**Problem requirements:**
The required output is a number: how many lines of the data below include the string "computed".

##### Data records #####

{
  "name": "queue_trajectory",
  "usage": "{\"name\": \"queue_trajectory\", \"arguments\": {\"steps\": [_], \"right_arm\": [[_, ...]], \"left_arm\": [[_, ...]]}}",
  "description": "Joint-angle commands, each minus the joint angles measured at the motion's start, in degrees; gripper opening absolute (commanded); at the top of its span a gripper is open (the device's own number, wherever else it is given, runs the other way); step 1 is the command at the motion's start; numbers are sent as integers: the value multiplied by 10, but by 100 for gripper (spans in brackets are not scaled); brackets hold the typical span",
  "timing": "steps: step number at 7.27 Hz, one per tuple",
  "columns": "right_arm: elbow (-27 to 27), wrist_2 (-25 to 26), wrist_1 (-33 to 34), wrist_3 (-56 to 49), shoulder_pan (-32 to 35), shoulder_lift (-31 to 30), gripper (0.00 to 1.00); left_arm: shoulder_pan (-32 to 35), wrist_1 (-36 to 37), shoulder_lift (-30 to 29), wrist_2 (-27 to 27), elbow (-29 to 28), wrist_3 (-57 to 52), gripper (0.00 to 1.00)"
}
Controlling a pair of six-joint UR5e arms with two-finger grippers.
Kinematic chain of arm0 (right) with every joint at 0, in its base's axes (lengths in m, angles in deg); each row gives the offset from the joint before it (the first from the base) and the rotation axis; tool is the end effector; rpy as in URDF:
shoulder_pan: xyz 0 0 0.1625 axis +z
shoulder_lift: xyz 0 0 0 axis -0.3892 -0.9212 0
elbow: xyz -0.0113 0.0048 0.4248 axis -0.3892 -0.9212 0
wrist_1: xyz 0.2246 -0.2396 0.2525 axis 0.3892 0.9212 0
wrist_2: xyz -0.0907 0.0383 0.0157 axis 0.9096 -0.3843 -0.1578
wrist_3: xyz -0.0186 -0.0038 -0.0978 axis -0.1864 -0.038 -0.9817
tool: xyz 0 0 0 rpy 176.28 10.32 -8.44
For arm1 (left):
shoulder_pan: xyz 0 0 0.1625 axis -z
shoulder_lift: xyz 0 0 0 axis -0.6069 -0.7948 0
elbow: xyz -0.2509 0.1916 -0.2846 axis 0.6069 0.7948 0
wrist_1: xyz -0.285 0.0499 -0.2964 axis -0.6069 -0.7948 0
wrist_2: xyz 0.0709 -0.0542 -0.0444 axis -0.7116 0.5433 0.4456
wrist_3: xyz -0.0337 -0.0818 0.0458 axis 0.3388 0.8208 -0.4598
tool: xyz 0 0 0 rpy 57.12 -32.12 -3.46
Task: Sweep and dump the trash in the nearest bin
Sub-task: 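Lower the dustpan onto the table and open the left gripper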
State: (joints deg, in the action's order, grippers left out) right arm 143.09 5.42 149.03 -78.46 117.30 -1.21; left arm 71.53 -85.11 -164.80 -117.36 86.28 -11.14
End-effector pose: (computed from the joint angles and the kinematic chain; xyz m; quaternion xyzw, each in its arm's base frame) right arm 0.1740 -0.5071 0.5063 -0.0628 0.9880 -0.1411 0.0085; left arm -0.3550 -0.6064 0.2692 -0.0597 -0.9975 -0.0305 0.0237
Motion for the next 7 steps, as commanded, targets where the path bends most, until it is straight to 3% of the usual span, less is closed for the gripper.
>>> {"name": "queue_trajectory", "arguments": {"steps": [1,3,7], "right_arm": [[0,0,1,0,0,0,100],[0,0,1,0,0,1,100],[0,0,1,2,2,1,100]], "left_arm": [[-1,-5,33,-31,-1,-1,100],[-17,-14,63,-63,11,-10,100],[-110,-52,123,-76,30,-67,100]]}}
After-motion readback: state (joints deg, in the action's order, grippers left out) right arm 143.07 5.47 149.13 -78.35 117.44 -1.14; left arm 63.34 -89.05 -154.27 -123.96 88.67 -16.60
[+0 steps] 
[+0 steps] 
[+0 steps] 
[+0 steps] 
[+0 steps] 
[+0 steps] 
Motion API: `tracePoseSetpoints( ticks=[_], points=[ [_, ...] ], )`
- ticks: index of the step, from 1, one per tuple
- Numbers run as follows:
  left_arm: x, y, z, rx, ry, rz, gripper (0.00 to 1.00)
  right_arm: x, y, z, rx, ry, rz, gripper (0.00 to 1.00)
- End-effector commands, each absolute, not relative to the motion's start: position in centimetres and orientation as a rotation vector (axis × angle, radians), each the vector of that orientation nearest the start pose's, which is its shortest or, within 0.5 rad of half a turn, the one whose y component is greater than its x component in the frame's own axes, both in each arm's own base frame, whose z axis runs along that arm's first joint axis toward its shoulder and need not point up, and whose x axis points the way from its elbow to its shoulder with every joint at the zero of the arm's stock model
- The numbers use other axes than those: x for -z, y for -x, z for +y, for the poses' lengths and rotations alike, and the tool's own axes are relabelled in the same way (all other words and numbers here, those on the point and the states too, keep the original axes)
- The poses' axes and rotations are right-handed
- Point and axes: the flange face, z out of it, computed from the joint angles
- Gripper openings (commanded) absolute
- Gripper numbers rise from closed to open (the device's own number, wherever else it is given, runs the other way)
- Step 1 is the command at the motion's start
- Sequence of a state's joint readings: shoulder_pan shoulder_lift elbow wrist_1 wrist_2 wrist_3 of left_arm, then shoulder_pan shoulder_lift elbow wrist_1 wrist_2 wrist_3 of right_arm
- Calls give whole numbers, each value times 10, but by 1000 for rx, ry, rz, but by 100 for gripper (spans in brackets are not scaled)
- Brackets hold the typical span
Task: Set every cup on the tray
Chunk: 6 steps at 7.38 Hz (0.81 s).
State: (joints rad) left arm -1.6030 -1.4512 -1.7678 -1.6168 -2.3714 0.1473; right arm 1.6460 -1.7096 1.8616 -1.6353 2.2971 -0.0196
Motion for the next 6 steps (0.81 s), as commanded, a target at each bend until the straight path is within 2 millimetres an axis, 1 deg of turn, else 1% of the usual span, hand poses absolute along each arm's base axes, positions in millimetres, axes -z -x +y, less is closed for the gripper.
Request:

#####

**Solution for this exercise:**
2